> Saved entries:
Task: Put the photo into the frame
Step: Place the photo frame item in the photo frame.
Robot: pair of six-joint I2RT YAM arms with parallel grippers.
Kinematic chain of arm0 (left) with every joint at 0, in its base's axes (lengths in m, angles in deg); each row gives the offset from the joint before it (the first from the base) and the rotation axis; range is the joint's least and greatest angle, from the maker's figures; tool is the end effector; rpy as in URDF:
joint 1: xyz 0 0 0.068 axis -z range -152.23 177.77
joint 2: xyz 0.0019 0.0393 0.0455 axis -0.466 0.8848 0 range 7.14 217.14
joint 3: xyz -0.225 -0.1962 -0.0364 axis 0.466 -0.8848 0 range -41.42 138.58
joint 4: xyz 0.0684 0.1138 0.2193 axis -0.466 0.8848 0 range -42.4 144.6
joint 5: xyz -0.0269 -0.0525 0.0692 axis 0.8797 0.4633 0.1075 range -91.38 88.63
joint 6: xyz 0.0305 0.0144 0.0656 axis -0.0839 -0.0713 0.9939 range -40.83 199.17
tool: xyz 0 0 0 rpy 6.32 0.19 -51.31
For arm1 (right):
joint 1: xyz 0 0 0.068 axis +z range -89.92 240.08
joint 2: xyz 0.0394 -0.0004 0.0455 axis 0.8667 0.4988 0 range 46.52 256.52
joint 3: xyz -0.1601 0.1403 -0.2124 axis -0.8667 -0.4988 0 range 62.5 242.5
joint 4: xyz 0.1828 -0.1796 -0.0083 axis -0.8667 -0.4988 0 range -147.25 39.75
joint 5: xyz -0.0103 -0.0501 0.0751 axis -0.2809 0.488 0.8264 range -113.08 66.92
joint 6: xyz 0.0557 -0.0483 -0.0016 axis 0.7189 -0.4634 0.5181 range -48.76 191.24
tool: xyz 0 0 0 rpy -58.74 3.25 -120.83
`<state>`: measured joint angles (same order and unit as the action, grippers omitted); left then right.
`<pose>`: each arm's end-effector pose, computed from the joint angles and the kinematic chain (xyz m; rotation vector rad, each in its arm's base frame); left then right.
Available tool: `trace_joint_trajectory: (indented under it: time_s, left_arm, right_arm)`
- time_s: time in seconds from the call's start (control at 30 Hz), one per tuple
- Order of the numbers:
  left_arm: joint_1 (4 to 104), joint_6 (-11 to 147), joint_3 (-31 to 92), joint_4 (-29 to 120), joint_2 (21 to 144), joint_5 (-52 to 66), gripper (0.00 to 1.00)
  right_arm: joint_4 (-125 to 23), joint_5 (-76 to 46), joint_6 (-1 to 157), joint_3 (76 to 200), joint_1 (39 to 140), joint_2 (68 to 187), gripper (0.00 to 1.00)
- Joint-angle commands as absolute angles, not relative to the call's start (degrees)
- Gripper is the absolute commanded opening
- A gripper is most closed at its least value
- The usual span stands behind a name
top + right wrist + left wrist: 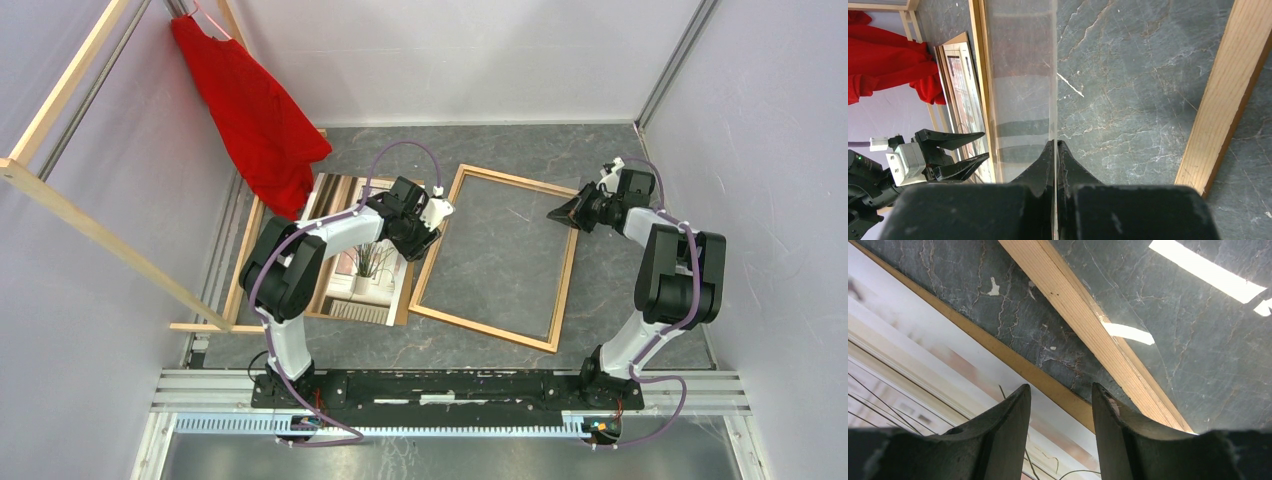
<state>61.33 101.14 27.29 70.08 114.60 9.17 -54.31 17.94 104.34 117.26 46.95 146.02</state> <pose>0.3246 -0.2288 0.1717 1.2869 2.3102 -0.3111 0.3598 -0.0423 0.1856 0.6227 2.3060 1.0255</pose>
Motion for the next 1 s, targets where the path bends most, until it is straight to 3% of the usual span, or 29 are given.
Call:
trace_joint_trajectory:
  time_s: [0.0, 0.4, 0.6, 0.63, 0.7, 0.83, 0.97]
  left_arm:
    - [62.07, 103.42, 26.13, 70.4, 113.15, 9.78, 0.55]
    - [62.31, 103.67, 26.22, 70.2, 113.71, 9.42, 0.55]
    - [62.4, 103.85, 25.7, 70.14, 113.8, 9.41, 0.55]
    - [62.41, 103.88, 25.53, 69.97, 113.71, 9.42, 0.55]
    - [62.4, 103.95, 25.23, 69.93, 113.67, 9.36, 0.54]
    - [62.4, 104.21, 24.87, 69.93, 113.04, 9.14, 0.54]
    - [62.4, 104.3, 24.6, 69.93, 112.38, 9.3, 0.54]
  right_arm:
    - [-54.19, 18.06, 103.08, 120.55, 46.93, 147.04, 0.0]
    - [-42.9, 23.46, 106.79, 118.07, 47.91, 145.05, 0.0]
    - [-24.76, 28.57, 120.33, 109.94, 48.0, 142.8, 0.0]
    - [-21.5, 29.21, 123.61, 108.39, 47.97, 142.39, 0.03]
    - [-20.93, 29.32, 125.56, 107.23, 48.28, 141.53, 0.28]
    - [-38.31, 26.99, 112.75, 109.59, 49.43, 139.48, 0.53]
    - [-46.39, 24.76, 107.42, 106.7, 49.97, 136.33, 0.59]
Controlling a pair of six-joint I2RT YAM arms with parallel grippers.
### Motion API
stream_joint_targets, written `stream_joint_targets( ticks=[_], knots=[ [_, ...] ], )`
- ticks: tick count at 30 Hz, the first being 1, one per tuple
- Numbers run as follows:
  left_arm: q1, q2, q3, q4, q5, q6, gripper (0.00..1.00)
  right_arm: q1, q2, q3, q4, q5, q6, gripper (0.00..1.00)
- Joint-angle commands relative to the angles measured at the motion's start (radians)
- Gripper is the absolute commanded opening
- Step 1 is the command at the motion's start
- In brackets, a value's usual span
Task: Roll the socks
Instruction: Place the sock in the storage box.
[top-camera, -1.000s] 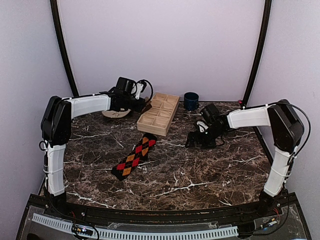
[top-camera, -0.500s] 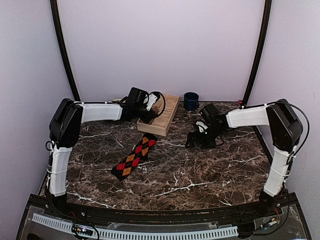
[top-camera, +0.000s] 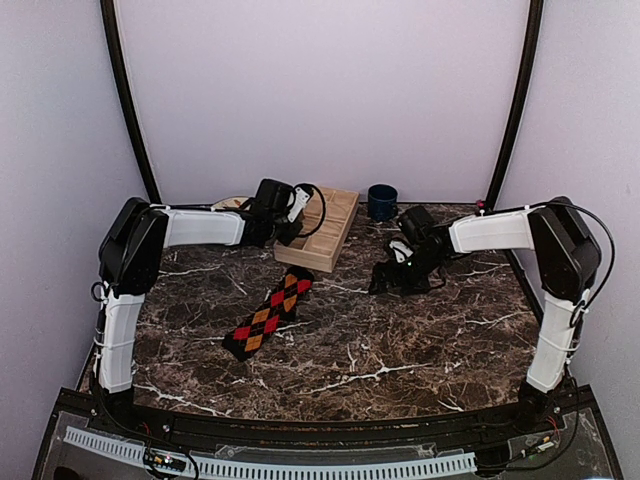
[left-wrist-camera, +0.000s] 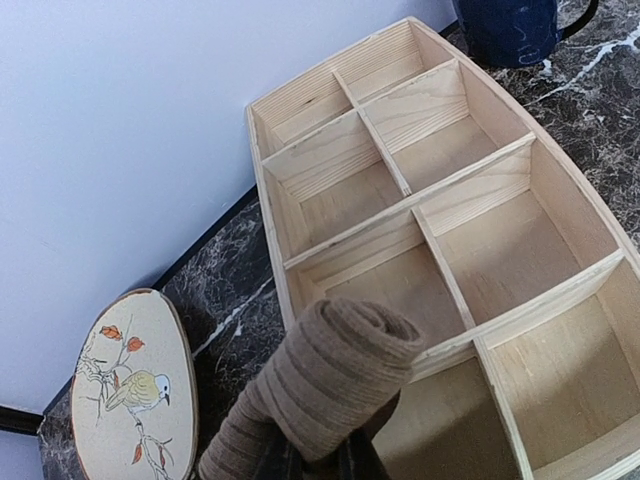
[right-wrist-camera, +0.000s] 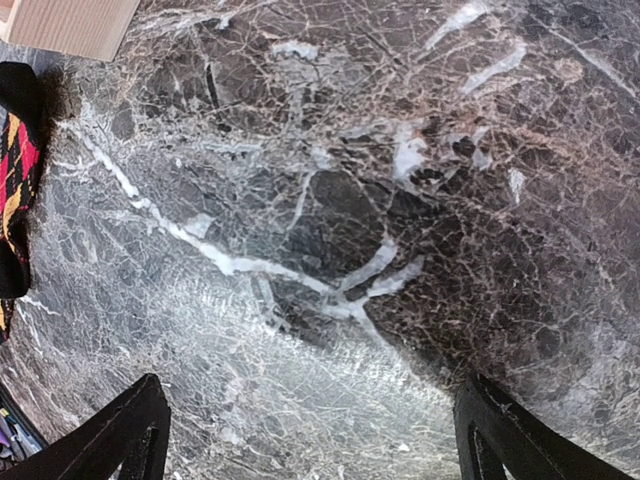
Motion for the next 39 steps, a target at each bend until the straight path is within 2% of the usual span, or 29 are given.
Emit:
stream_joint_targets(
  ticks=[1, 16, 29, 39],
  knots=[
    [-0.003, 0.003, -0.009, 0.007, 0.008, 0.018, 0.0, -0.006, 0.032, 0.022, -0.023, -0.003, -0.017, 0.97],
    [-0.043, 0.047, 0.01, -0.178, 0.11, -0.038, 0.0, -0.007, 0.034, 0.041, -0.03, 0.003, -0.028, 0.97],
    [-0.03, 0.128, 0.14, -0.383, 0.079, -0.144, 0.0, -0.008, 0.021, 0.038, -0.037, 0.006, -0.036, 0.97],
    [0.012, 0.179, 0.246, -0.509, 0.123, -0.168, 0.0, -0.008, 0.025, 0.034, -0.04, 0.002, -0.047, 0.97]
  ],
)
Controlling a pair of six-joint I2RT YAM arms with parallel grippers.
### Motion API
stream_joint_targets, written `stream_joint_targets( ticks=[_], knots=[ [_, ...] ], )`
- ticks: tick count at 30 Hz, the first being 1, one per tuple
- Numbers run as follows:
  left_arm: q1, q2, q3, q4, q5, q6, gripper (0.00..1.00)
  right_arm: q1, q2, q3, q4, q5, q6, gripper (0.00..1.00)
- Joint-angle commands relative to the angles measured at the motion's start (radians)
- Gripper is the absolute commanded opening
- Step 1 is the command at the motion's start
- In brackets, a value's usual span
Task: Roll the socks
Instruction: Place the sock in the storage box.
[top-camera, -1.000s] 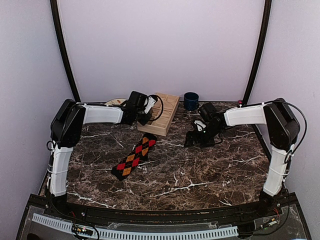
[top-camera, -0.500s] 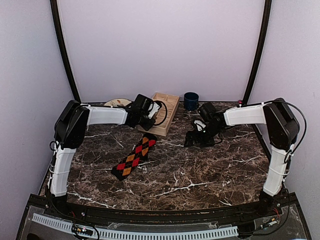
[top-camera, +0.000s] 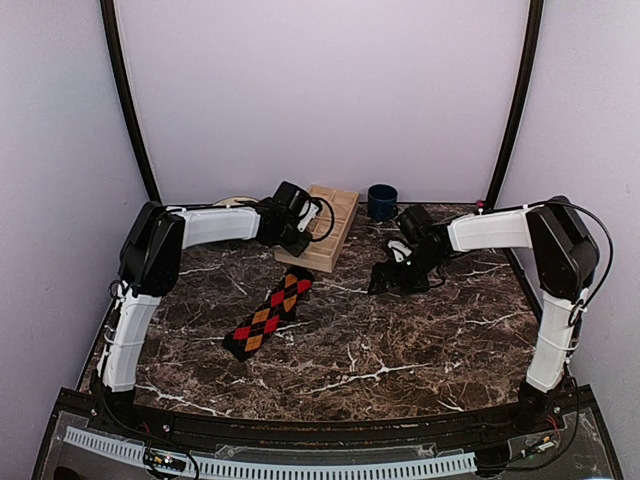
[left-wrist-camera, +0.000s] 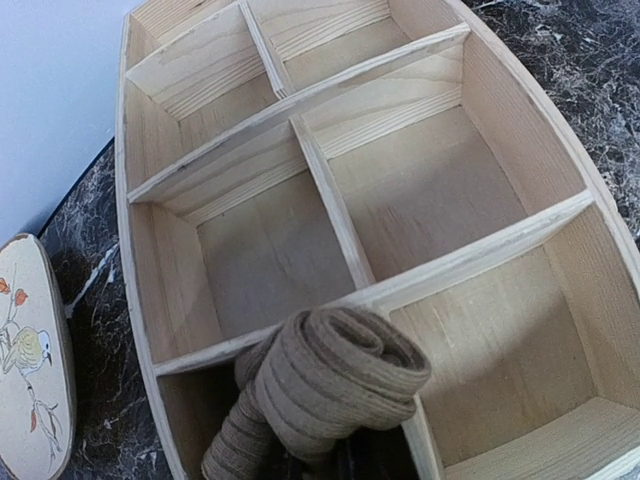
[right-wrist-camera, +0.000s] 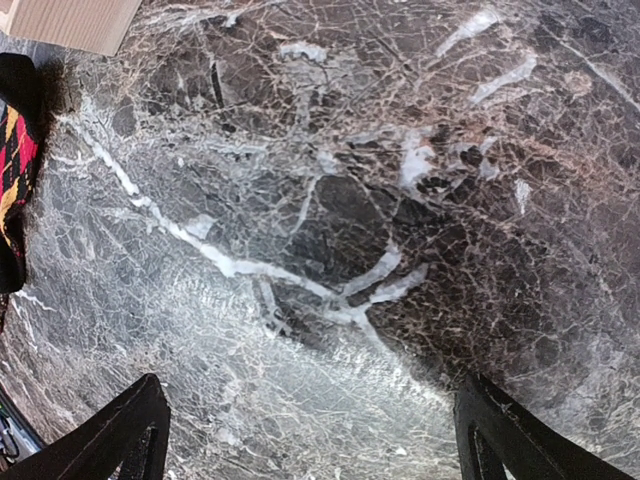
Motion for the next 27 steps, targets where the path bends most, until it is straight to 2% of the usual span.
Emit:
stream_joint_targets(
  ticks=[1, 17, 27],
  knots=[
    [0.037, 0.04, 0.017, -0.16, 0.047, -0.016, 0.0, -0.008, 0.012, 0.011, -0.019, 0.002, -0.015, 0.97],
    [0.068, 0.143, 0.223, -0.506, 0.353, 0.01, 0.0, -0.008, 0.011, 0.03, -0.035, -0.005, -0.024, 0.97],
    [0.064, 0.153, 0.227, -0.592, 0.414, 0.01, 0.0, -0.008, -0.016, 0.029, -0.058, 0.003, -0.033, 0.97]
  ],
)
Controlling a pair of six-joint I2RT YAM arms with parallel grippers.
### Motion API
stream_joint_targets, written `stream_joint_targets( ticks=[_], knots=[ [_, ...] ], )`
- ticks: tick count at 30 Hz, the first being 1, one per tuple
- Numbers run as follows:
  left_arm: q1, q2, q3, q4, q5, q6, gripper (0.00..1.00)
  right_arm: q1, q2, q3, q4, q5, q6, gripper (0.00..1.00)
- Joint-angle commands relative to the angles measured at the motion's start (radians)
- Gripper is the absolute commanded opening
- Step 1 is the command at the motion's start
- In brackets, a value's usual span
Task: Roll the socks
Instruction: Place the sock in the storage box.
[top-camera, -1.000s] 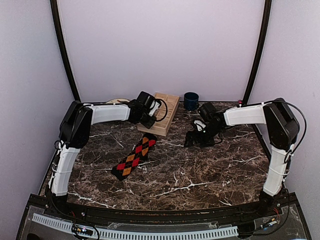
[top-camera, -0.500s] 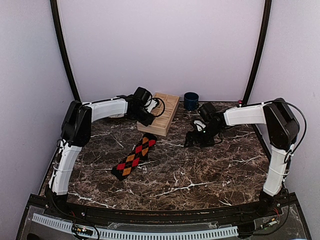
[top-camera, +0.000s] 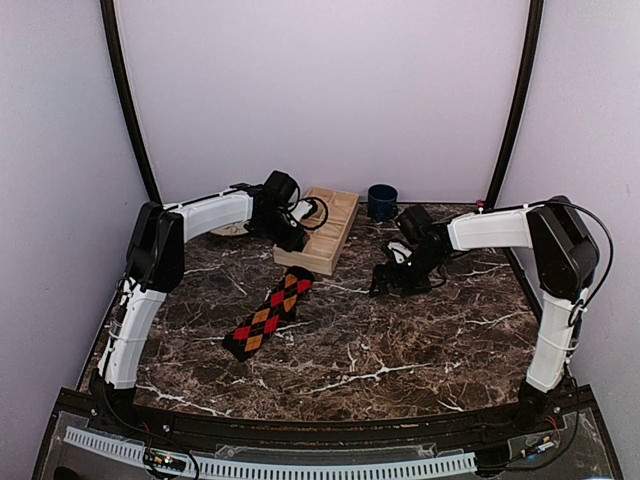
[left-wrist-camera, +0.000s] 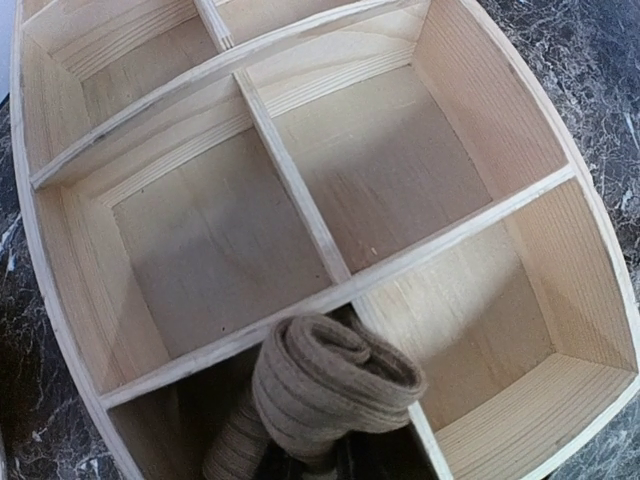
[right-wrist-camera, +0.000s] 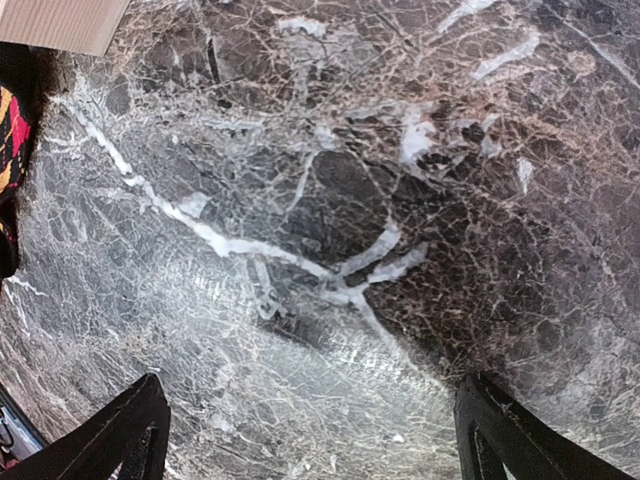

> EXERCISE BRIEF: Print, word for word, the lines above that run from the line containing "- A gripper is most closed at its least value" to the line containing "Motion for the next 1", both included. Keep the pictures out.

> TASK ANSWER:
- A gripper is most closed at its least value
- The usual span stands behind a name
top + right wrist + left wrist: 
<state>61.33 101.14 27.29 70.08 114.60 9.17 -54.31 17.94 104.34 117.26 46.95 146.02</state> <pose>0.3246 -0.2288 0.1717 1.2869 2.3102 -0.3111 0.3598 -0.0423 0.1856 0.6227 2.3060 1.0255</pose>
Motion for the next 1 s, targets where the path bends most, until it is straight to 3% of the usual span, or 29 are given.

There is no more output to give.